La division cognitive du travail entre les firmes repose sur une relation que Moati appelle la « relation de rapprochement des compétences complémentaires » (2006 : 186), dans laquelle l’équilibre relatif des pouvoirs existe. Le client ne maîtrisant pas des savoirs autant que le fournisseur, le contrôle s’établit plus en termes de résultats que de moyens (2006 : 186). Par contre, la division technique du travail au sein des réseaux de firmes suppose un contrôle plus serré lié à des objectifs d’efficacité opérationnelle :

« Le donneur d'ordre, ou la firme-pivot, recherche avant tout une capacité de production, un coût, un délai. La concurrence entre les « partenaires » potentiels se joue davantage sur leur efficacité opérationnelle que sur leurs compétences distinctives ». (...) Par ailleurs, comme l'activité sous-traitée est assez banale, il est très facile pour le donneur d'ordre de contrôler son sous- traitant, de prescrire le travail, d'édicter des normes. » (Moati 2006: 186).

La division du travail n’est pas pour autant entièrement déterminante au plan des rapports de pouvoir puisqu’ « on observe quelques cas intéressants d'entreprises qui se sont spécialisées dans l’exécution de travaux assez banalisés, mais qui bénéficient d'un rapport de force

favorable dans les réseaux auxquels ils participent » (2006 : 186-187). Le chercheur cite des cas en électronique.

La relation d’emploi est abordée par le chercheur lorsqu’il analyse les tendances dominantes, dans les réseaux fondés sur la division technique du travail, à transférer les coûts et les risques:

« Tout ce qui n'est pas rentable, tout ce qui est risqué, tout ce qui est soumis à une concurrence effrénée...chacun cherche à l'externaliser auprès du plus faible que soi.
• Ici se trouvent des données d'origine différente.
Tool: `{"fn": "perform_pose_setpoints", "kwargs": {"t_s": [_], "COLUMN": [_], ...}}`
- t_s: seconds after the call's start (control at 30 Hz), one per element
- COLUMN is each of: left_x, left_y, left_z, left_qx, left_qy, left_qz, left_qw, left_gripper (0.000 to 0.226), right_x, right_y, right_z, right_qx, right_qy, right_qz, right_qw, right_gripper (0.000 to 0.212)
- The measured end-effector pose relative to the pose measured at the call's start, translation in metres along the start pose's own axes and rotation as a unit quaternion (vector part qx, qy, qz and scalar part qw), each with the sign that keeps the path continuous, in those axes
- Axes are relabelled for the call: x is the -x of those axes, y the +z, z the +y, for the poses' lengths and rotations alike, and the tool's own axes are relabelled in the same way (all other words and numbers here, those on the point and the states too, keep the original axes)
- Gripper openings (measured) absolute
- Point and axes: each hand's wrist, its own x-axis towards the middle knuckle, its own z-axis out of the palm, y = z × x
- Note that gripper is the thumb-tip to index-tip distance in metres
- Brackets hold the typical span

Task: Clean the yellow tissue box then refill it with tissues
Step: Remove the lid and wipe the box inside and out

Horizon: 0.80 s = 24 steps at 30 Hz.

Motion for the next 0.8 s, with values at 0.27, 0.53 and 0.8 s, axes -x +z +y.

En bout de chaîne, c’est souvent la PME locale, traditionnelle, qui se retrouve avec la patate en main. Et là, il est indéniable que la position de cette dernière dans l'organisation du système productif aujourd'hui ressemble effectivement à de la quasi-intégration, au sens où elle n'a plus aucun pouvoir. Sa fonction principale semble être de permettre à ses clients directs ou indirects de détourner le droit du travail, d'intensifier la pression sur les salariés d'une façon qu'elle ne pourrait pas pratiquer en son sein. » (2006 : 187).

Comme les travaux de Baudry, ceux de Moati permettent de distinguer la dynamique de pouvoir intra-réseau à travers les spécificités des formes de division de la production au sein des réseaux et d’identifier certains mécanismes de régulation. L’idée de « coconception » ou encore de « coconstruction » associée chez Baudry aux réseaux basés sur une quasi-intégration oblique et chez Moati aux réseaux de type horizontal se retrouve aussi dans certaines études néo-institutionnalistes portant sur les services d’intérêt général que nous résumons dans les prochaines pages.